Task prompt: Word for word, retype every line of the data.

Dataset section:
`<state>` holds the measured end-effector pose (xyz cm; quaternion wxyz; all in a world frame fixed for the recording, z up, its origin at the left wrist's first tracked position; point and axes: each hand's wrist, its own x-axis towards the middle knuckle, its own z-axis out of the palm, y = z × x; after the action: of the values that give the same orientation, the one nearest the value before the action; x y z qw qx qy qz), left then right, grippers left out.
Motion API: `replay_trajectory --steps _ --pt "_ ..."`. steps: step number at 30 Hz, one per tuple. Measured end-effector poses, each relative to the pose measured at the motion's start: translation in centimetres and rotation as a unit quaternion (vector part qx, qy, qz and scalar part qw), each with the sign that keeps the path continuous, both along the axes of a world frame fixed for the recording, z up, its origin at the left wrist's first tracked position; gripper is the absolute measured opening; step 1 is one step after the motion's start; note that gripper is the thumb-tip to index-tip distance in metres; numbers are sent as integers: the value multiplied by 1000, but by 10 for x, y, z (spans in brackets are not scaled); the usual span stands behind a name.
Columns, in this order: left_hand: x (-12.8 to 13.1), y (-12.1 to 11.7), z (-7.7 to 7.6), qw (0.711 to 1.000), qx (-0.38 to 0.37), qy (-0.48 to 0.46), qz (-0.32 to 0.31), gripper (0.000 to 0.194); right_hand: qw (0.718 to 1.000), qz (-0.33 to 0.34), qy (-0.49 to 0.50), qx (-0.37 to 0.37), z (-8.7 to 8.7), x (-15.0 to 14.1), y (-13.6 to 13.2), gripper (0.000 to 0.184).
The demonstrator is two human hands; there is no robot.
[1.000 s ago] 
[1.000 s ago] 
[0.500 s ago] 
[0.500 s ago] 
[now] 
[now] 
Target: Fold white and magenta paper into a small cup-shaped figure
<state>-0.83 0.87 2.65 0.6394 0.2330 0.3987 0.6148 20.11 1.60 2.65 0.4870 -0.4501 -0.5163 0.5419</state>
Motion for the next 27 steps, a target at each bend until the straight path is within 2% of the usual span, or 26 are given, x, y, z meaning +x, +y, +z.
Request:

Response for this exercise:
`<state>` holds the measured end-effector pose (xyz cm; quaternion wxyz; all in a world frame fixed for the recording, z up, its origin at the left wrist's first tracked position; point and axes: each hand's wrist, its own x-axis towards the middle knuckle, its own z-axis out of the palm, y = z × x; after the action: of the values that give the same orientation, the one nearest the value before the action; x y z qw qx qy qz), left then right, grippers left out.
Motion API: `replay_trajectory --steps _ --pt "_ ..."`. steps: step number at 30 Hz, one per tuple. Measured end-effector poses, each relative to the pose measured at the motion's start: translation in centimetres and rotation as a unit quaternion (vector part qx, qy, qz and scalar part qw), each with the sign that keeps the path continuous, both along the axes of a world frame fixed for the recording, z up, its origin at the left wrist's first tracked position; gripper is the absolute measured opening; step 1 is one step after the motion's start; note that gripper is the thumb-tip to index-tip distance in metres; numbers are sent as integers: the value multiplied by 1000, but by 10 for x, y, z (spans in brackets are not scaled); the usual span stands behind a name.
Columns, in this order: left_hand: x (-12.8 to 13.1), y (-12.1 to 11.7), z (-7.7 to 7.6), qw (0.711 to 1.000), qx (-0.38 to 0.37), qy (-0.48 to 0.46), qz (-0.32 to 0.31), gripper (0.000 to 0.194); right_hand: qw (0.718 to 1.000), qz (-0.33 to 0.34), qy (-0.49 to 0.50), qx (-0.37 to 0.37), z (-8.7 to 8.7), x (-15.0 to 14.1), y (-13.6 to 13.2), gripper (0.000 to 0.184).
The demonstrator is two human hands; there is no robot.
[1.000 s ago] 
[1.000 s ago] 
[0.500 s ago] 
[0.500 s ago] 
[now] 
[now] 
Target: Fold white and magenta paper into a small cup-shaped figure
<state>-0.83 0.87 2.65 0.6394 0.2330 0.3987 0.6148 20.11 1.60 2.65 0.4870 -0.4501 -0.5163 0.5419</state>
Motion for the next 27 steps, a target at each bend until the straight path is within 2% of the usual span, or 26 are given, x, y, z meaning +x, +y, +z.
Request:

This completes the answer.